Los días más luminosos traen también sombras y, hasta en los días más oscuros, hay luz. En Brooklyn disfruté una semana luminosa, de cielos azules, sol tibio y aire fresco, en la que pude nadar, enseñar filosofía, leer a Homero y Aristóteles, escribir y escuchar música en vivo: La Perla de Bogotá en Barbès y Niall Connolly en el Rockwood Music Hall. Aún así, hubo momentos sombríos, instantes de melancolía.

En compañía de Homero y el astuto Odiseo

Hoy, en cambio, el cielo amaneció encapotado y, desde hace horas, ha llovido sin cesar. Hubo eclipse de sol, pero no lo pude ver, y de por sí la luz era tenue. De todos modos, he apreciado el brillo de las gotas de agua traslúcidas sobre las hojas de las plantas y los cristales de las ventanas.
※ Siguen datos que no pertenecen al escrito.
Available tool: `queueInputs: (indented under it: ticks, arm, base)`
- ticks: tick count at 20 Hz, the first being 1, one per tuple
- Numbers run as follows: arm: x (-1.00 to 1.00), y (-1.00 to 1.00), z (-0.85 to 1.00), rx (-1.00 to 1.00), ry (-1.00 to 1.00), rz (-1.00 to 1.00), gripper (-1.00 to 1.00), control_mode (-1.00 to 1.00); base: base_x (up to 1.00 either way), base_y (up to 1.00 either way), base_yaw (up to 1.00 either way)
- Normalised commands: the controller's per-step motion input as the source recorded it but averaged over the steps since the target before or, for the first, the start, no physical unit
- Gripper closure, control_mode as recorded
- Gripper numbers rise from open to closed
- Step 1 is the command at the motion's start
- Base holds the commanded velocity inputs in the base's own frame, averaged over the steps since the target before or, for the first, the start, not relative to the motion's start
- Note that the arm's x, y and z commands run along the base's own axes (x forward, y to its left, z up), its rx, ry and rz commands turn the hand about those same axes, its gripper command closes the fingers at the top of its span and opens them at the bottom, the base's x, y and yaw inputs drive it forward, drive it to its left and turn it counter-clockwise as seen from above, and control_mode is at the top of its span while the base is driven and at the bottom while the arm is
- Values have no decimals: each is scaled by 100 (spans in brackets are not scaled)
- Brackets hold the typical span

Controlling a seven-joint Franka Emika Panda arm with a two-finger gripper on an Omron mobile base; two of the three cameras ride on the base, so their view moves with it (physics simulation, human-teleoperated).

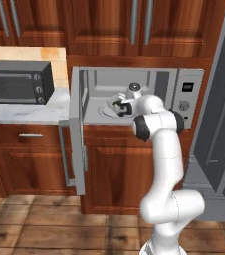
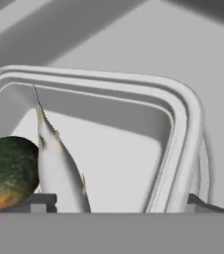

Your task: Place the tupperware containing the fish and squash meal in the microwave. Close the microwave door and press the start button to reheat the meal.

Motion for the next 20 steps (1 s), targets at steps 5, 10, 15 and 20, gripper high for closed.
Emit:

Jardín Japonés en día nublado

De la misma manera va transcurriendo el otoño. He vivido momentos de oscuridad, en los que me he sentido como si estuviera atravesando un desierto existencial, marchando en un éxodo nocturno. Pero aún en el desierto hay vida bajo el anchuroso firmamento. Y ha habido momentos luminosos, destellos de felicidad. Incluso he cosechado frutos centelleantes: mi poema “El viento nos llevará” salió publicado en Nagari Magazine; mi crónica “¿Hüzün en Estambul?” apareció en El BeiSmAn de Chicago, nuevo medio cultural para mis letras.

Y mi libro, Sino peripatético: Un despertar americano (Nueva York: Sudaquia Editores), salió al mercado. En Suburbano de Miami apareció la crónica “Fragmento de un sueño brooklynense”, el primer capítulo del libro, a manera de adelanto. Para lanzar estas memorias filosóficas, el Wolfe Institute for the Humanities de Brooklyn College organizó un conversatorio virtual, “Sino peripatético: Vidas transnacionales”. Luego hice una fiesta con amigues, amenizada por la DJ nicaragüense La Lin y el DJ boricua TresDos, para celebrar. Llegó gente muy querida y también extrañé a gente amada que vive en mi corazón. Hasta donde sé, el libro andariego ha llegado, más allá de Nueva York, a Rhode Island, Michigan, México, Costa Rica, España y la República de Georgia, pasando por Turquía.

En compañía de mis maestros

Y aquí voy, dando pasos sobre tierra firme, también brazadas y patadas en el agua fluida, entre luces y sombras, en días oscuros y luminosos, aprendiendo a vivir con plenitud entre claroscuros.

Estanque junto a la biblioteca de Brooklyn College

[Foto de portada: Busto de Martin Luther King frente a la biblioteca de Brooklyn College].